亡国の遺臣としての想いが、あまりにも重すぎる。これを無下に断るのは、良心が痛む。
「さあ、お二人とも! 公王私室へご案内いたします!」
「今夜こそは!」
鼻息の荒い二人が、じりじりと距離を詰めてくる。完全に包囲された。
「……レンさん!」
オリヴィアが、助けを求めるように俺の袖を引く。俺は瞬時に判断を下した。
「……逃げるぞ」
「えっ?」
「【転移】!」
俺はオリヴィアの腰を抱き寄せ、即座に術式を発動した。視界が歪む。
「あっ、お待ちください!」
セレスティーナの声が遠ざかり、俺たちは会議室から消え失せた。
◇◇◇
転移した先は、家のバルコニーだった。夜風が、火照った頬に心地よい。
「はぁ……はぁ……」
オリヴィアが手すりに寄りかかり、深いため息をついた。
「ごめんなさい、レンさん。
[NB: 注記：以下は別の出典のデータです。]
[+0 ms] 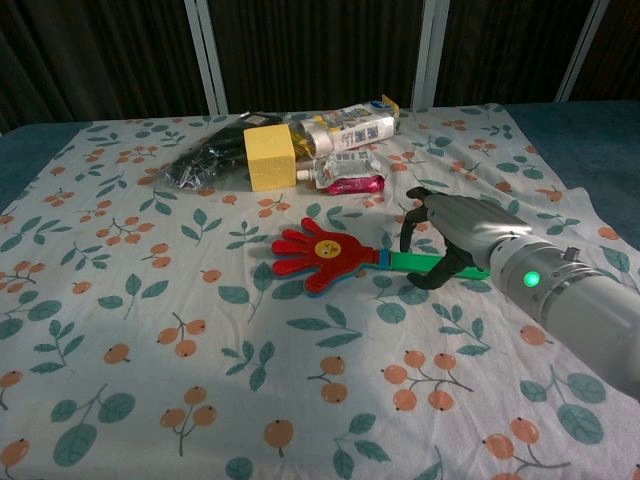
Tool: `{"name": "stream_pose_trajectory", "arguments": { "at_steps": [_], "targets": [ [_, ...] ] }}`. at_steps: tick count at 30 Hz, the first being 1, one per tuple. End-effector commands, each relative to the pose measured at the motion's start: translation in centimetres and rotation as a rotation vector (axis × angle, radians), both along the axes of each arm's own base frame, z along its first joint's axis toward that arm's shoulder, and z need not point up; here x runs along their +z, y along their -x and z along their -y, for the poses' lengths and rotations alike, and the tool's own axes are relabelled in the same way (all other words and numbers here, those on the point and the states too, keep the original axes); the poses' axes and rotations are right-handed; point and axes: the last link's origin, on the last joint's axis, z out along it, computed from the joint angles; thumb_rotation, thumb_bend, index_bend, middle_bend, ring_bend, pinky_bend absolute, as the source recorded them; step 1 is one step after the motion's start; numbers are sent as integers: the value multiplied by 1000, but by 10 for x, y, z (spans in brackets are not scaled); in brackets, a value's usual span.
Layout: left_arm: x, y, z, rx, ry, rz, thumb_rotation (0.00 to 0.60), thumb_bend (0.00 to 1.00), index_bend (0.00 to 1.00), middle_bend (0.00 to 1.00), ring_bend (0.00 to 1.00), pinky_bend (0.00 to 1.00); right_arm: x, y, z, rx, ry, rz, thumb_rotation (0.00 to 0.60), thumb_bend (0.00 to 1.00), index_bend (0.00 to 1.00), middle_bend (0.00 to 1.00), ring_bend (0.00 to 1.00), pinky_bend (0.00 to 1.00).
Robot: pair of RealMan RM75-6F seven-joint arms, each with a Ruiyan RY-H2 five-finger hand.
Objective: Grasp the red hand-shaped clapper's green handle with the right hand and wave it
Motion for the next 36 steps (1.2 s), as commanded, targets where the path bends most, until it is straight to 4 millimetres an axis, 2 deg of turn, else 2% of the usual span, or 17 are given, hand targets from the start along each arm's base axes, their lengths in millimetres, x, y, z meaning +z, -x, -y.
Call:
{"name": "stream_pose_trajectory", "arguments": {
  "at_steps": [1,13,19,21,25,28,30,36],
  "targets": [
    [0,0,0,0,0,1,600,406,0,0,0,87,-1,0,0,-1,1,4,600,406,558,47,0,0],
    [1,1,-1,6,3,7,600,406,0,0,0,95,-3,0,3,8,28,17,600,423,617,97,0,0],
    [1,1,-1,6,4,6,600,406,0,0,0,95,-2,-2,3,22,48,29,600,438,674,182,6,4],
    [1,1,-1,6,2,6,600,404,0,0,0,95,0,-2,4,28,59,44,600,450,700,232,48,52],
    [1,0,-1,6,2,8,600,404,0,0,0,98,1,-2,4,29,69,64,600,465,743,358,285,370],
    [1,1,-2,6,2,6,600,404,0,0,0,100,0,-2,5,31,75,70,600,467,753,419,404,510],
    [1,1,-2,6,1,6,600,403,0,0,0,100,0,-2,5,33,82,75,600,470,767,453,470,578],
    [1,1,-2,8,1,5,600,404,0,0,0,101,0,-1,5,26,84,86,600,479,802,555,616,687]
  ]
}}
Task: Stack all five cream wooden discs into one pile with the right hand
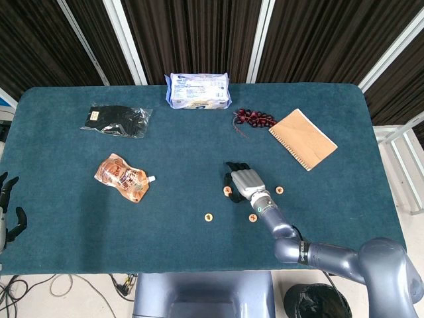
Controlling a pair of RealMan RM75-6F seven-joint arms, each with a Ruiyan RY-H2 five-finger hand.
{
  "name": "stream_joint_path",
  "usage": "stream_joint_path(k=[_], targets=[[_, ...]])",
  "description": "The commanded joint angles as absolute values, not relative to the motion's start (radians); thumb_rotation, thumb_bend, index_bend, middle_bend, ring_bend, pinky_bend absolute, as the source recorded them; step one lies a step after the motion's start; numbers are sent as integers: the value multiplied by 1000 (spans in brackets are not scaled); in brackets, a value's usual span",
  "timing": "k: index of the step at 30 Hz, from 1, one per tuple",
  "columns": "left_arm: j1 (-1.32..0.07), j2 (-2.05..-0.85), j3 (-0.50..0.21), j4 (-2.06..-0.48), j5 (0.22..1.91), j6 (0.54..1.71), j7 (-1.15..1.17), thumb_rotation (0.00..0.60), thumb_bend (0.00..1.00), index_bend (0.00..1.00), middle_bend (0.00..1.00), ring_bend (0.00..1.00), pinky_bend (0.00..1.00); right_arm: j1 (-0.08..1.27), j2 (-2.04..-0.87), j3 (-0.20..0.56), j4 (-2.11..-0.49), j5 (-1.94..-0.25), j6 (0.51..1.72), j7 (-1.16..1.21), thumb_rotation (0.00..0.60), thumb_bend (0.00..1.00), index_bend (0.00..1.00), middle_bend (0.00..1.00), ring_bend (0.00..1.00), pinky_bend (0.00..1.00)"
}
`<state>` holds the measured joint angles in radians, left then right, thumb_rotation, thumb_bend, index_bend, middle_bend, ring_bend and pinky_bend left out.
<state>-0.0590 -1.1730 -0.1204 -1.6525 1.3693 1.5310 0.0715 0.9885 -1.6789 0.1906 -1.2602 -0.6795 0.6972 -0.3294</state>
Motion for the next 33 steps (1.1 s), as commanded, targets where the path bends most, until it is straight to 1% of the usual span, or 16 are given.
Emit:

あの方たち、使命感に燃えすぎていて……」
「いや、嫌がられているのかと思ったから、少し安心したよ」
俺が苦笑すると、オリヴィアは慌てて首を横に振った。
「まさか! 嫌だなんて、そんなことありませんわ!」
彼女は俺に向き直り、真剣な瞳で見つめてくる。
「あの日……プロポーズしていただいた時、わたくしの迷いは全て消えました。貴方がわたくしを一人の女性として見てくれていること、疑ったりしていません」
彼女は頬を赤らめ、もじもじと指を絡ませる。
「ただ……あんな風に『業務』のように急かされると、ムードも何もなくて……。わたくし、レンさんとはもっとこう、恋人として順序良く、ロマンチックに……その……」
最後の方は言葉にならず、彼女は両手で顔を覆ってしまった。 耳まで真っ赤だ。
(……可愛いな)
彼女が躊躇っていたのは、王女としての立場や負い目などではない。純粋な「恥じらい」と、乙女心だったのだ。現場指揮を執っていた時の凛々しい姿とのギャップに、俺の胸が高鳴る。
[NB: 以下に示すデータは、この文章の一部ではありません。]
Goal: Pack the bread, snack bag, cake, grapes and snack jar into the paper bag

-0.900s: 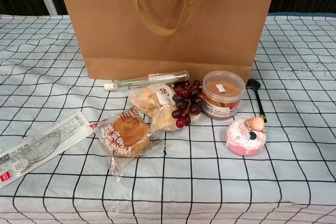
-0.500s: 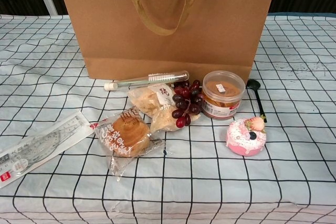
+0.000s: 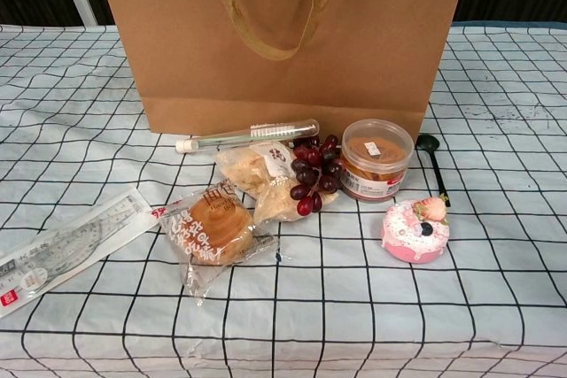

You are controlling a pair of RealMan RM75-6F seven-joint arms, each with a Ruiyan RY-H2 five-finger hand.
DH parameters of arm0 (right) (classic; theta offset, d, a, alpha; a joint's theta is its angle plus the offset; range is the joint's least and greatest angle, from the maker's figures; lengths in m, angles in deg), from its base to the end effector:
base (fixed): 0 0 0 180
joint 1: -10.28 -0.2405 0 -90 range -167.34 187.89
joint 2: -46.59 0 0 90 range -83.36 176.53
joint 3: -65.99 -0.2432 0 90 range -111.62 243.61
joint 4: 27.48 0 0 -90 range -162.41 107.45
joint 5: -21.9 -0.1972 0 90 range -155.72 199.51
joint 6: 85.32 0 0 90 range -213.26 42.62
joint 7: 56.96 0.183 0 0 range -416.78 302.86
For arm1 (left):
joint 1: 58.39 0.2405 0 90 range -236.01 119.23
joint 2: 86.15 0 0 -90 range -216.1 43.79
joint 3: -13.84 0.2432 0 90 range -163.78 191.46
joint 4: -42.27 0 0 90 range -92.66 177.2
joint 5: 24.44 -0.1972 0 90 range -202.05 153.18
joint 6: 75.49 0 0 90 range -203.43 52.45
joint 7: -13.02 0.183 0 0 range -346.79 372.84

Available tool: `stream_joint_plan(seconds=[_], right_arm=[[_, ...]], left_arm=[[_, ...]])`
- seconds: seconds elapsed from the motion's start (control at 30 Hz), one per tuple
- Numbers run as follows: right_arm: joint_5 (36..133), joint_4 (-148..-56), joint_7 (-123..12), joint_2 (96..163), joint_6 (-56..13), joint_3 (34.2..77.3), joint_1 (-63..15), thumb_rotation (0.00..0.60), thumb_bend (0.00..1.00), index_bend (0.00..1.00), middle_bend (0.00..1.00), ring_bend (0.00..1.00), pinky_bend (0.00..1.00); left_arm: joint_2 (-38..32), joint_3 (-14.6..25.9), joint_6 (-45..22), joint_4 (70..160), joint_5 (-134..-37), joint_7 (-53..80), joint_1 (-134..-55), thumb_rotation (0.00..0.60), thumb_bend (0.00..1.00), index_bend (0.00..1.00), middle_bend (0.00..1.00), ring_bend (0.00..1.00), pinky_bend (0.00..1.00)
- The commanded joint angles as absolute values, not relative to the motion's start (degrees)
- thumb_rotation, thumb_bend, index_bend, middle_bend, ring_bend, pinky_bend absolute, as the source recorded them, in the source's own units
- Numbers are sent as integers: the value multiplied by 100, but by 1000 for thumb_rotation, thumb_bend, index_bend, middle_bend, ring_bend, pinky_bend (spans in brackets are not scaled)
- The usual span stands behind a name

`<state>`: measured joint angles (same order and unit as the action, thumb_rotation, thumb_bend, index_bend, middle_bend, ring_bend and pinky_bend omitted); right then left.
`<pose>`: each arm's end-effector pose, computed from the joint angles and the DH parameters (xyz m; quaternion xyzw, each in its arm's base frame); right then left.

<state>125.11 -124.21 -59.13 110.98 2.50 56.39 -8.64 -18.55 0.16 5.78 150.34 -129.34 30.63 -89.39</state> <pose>-0.1517 -0.2724 0.1682 0.6664 -0.1939 0.5599 0.4525 -0.0404 0.2775 0.1488 -0.6874 -0.0862 -0.6072 0.3890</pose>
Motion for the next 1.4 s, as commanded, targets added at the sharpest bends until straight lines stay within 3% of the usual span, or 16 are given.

「安心してくれ。俺だって、家臣に監視されながら愛を囁くのは御免だ」
俺は彼女の肩を優しく抱き寄せた。
「俺たちは、まだ始まったばかりだ。焦る必要はない」
「……はい」
「まずは、『ただいま』を言える関係から、ゆっくり始めよう」
俺の言葉に、オリヴィアは顔を上げ、安堵したように微笑んだ。
「はい……! よろしくお願いします、レンさん」
月明かりの下、二人の影が重なる。それは、誰に強制されたものでもない、俺たち自身のペースで歩む誓いだった。
◇◇◇
「さて、ほとぼりも冷めた頃だろう」
俺たちはバルコニーを後にし、部屋へと向かった。アルバートたちには悪いが、今夜は普通に休ませてもらう。
俺は、俺の私室の隣――新しく整備されたばかりの一室の前で足を止めた。
「ここは……?」
「今日から、ここがオリヴィアの部屋だ。準備していたんだ」
俺が扉を開ける。
すると。
「おかえりなさい、オリヴィアさん! 待っていましたよ」
「ふふ、やっと『全員』の部屋が揃いましたね」
そこには、部屋の飾り付けを終えたばかりのアリシアとティアーナの姿があった。 さらに、部屋の中央には、金色の髪の少女がちょこんと座っている。
「オリヴィアおねえちゃん、おそいー!」
「フィーナちゃん!? アリシアに、ティアーナさんも……?」
オリヴィアが目を丸くする。部屋は、家具と温かい色合いの調度品で整えられ、花瓶には真新しい花が生けられていた。
生活の匂いがする「家族の部屋」だ。
「貴女が復興で忙しくしている間に、私たちが準備しておきましたわ」
ティアーナが胸を張る。
「今日からは、ここが貴女の家です。……私たちと一緒に、暮らしましょう?」
アリシアが優しく微笑み、オリヴィアの手を取った。
そこには、温かい歓迎があった。形式的な同居ではなく、心からの受容。
オリヴィアの瞳から、一筋の涙がこぼれ落ちる。彼女はそれを拭うと、満面の笑みで「家族」の輪に飛び込んだ。
「……はい! ただいま戻りました!」
その夜。
俺の部屋、アリシアの部屋、ティアーナの部屋、そしてオリヴィアの部屋。廊下を挟んで並ぶそれぞれの部屋から、穏やかな寝息が聞こえる公王の居住区画は、世界で一番平和な場所だった。